● PROVIDED MATERIAL
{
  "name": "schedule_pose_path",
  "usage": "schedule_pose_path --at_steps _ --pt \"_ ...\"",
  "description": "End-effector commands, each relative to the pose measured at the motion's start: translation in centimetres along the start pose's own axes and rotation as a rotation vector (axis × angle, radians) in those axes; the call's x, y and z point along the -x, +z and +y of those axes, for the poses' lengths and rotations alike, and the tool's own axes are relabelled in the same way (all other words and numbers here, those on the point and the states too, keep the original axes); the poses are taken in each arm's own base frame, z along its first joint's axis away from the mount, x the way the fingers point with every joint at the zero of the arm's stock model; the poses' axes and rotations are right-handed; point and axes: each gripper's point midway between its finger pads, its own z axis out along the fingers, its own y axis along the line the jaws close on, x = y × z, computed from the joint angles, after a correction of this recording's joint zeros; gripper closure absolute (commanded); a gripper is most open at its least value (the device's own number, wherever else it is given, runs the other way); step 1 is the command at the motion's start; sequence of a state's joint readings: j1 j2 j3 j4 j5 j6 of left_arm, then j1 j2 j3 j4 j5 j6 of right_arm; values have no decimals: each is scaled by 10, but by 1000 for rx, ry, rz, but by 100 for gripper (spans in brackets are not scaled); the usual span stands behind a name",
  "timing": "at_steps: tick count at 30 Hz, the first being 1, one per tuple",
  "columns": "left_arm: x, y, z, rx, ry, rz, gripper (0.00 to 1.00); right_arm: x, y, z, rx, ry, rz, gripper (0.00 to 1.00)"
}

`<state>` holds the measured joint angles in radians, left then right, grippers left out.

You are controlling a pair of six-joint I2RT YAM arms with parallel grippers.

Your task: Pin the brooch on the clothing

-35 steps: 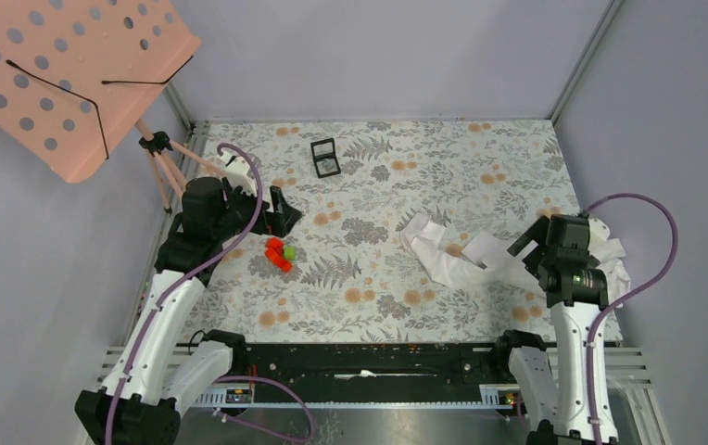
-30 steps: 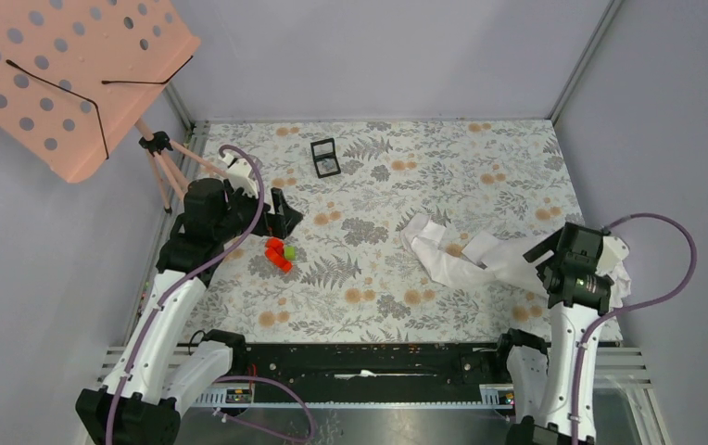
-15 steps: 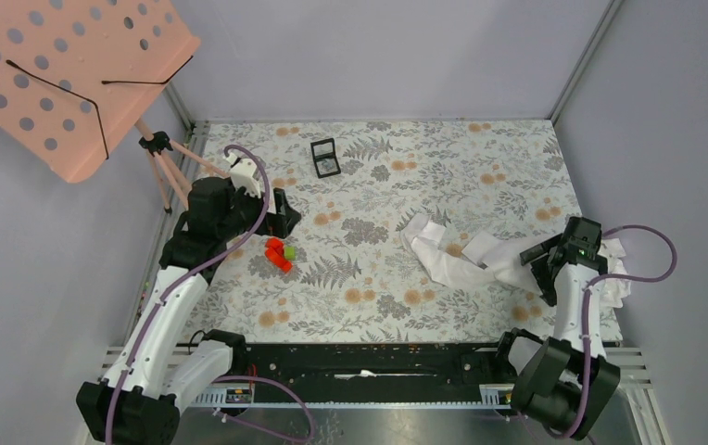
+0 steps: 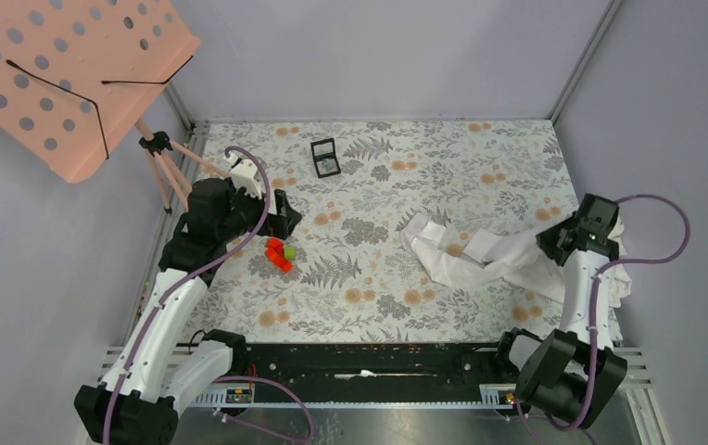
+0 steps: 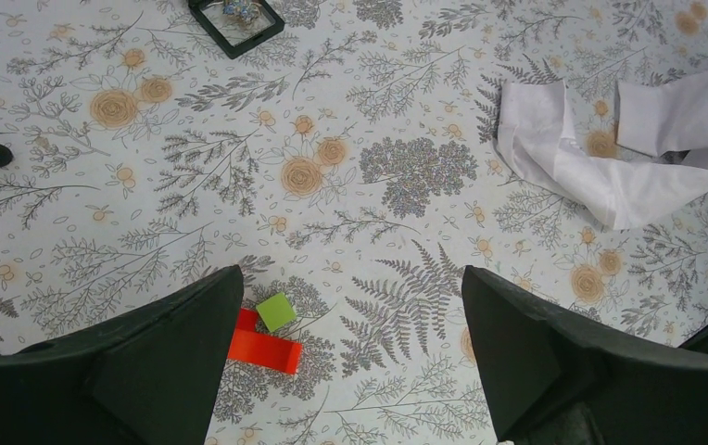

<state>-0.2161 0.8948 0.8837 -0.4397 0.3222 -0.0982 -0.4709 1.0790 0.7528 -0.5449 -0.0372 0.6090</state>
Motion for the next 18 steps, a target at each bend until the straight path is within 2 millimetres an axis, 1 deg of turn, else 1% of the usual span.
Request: schedule_pose_path --at_steps 1,3,4,5,6,7,9,11,12,13,14,15,16,17,18 --pt "38 -12 -17 -61 40 -116 1 49 -65 83 281 -130 -151 100" --pt "45 -14 -24 -88 50 -131 1 48 -91 119 343 -250 -160 100" --pt "49 -16 -27 -97 57 -139 1 45 -106 141 388 -323 -160 100" --pt "53 -18 -31 -109 64 -149 1 36 -113 161 416 -389 -135 100" --pt "57 -20 -35 -123 72 -158 1 32 -131 181 463 -438 -135 100" --pt "60 -22 -38 -136 77 -165 1 23 -143 202 511 -491 -120 100" --pt "67 -28 -47 -172 79 -181 1 1 -174 239 602 -602 -102 100" --pt "74 -34 -57 -214 69 -199 1 -21 -208 269 704 -702 -92 100" --pt "78 -38 -62 -239 65 -213 1 -37 -229 284 770 -756 -80 100" --pt "82 -42 -68 -264 58 -225 1 -46 -247 296 825 -791 -74 100" --pt "85 -46 -74 -292 43 -235 1 -51 -274 308 895 -819 -88 100" --pt "88 -49 -78 -313 42 -246 1 -57 -294 316 945 -839 -92 100" --pt "89 -52 -83 -335 33 -253 1 -63 -310 322 981 -864 -96 100" --pt "91 -54 -86 -353 26 -261 1 -68 -329 327 1029 -886 -104 100" --pt "92 -58 -90 -372 12 -269 1 -74 -343 330 1061 -908 -102 100"
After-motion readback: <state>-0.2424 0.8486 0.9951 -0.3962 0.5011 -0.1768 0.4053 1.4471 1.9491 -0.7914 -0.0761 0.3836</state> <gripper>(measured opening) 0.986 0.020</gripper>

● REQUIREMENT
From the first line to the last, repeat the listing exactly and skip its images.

● EXERCISE OUTPUT
{
  "name": "schedule_pose_path",
  "usage": "schedule_pose_path --at_steps _ --pt \"_ ...\"",
  "description": "End-effector commands, each relative to the pose measured at the motion's start: translation in centimetres along the start pose's own axes and rotation as a rotation vector (axis × angle, radians) in those axes; the call's x, y and z point along the -x, +z and +y of those axes, for the poses' lengths and rotations alike, and the tool's own axes are relabelled in the same way (all other words and numbers here, those on the point and the states too, keep the original axes); the poses are taken in each arm's own base frame, z along its first joint's axis away from the mount, x the way the fingers point with every joint at the zero of the arm's stock model; the poses' axes and rotations are right-handed; point and axes: each gripper's point midway between its finger pads, its own z axis out along the fingers, its own y axis along the line the jaws close on, x = y × z, computed from the joint angles, after a correction of this recording's joint zeros; gripper closure absolute (commanded); a gripper is most open at its least value (the device's own number, wherever else it is given, runs the other way); step 1 is the command at the motion's start; sequence of a state's joint readings: j1 j2 j3 j4 j5 j6 of left_arm, then j1 j2 j3 j4 j5 j6 of right_arm; values have no decimals: each is scaled by 10, but by 1000 for rx, ry, rz, but by 100 for gripper (spans in brackets are not scaled); the usual span stands behind a name",
  "timing": "at_steps: tick count at 30 Hz, the first being 1, one per tuple",
  "columns": "left_arm: x, y, z, rx, ry, rz, gripper (0.00 to 1.00); right_arm: x, y, z, rx, ry, rz, gripper (0.00 to 1.00)"
}

`<state>` holds the measured joint angles in radians, left then right, grippers left out.

You are controlling a pair of six-joint I2RT YAM arms with parallel grippers.

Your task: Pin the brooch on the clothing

-35 steps: 
-30 steps: 
-15 steps: 
+0 steps: 
+0 steps: 

<state>-0.2161 0.8948 0.8837 -0.4397 0.3222 -0.0982 -0.4709 1.0790 0.7528 -0.5449 -0.0372 0.6090</state>
Motion for the next 18 steps, a target at each bend until the straight path is within 2 millimetres an axis, 1 deg of turn, else 1% of the usual span.
Request: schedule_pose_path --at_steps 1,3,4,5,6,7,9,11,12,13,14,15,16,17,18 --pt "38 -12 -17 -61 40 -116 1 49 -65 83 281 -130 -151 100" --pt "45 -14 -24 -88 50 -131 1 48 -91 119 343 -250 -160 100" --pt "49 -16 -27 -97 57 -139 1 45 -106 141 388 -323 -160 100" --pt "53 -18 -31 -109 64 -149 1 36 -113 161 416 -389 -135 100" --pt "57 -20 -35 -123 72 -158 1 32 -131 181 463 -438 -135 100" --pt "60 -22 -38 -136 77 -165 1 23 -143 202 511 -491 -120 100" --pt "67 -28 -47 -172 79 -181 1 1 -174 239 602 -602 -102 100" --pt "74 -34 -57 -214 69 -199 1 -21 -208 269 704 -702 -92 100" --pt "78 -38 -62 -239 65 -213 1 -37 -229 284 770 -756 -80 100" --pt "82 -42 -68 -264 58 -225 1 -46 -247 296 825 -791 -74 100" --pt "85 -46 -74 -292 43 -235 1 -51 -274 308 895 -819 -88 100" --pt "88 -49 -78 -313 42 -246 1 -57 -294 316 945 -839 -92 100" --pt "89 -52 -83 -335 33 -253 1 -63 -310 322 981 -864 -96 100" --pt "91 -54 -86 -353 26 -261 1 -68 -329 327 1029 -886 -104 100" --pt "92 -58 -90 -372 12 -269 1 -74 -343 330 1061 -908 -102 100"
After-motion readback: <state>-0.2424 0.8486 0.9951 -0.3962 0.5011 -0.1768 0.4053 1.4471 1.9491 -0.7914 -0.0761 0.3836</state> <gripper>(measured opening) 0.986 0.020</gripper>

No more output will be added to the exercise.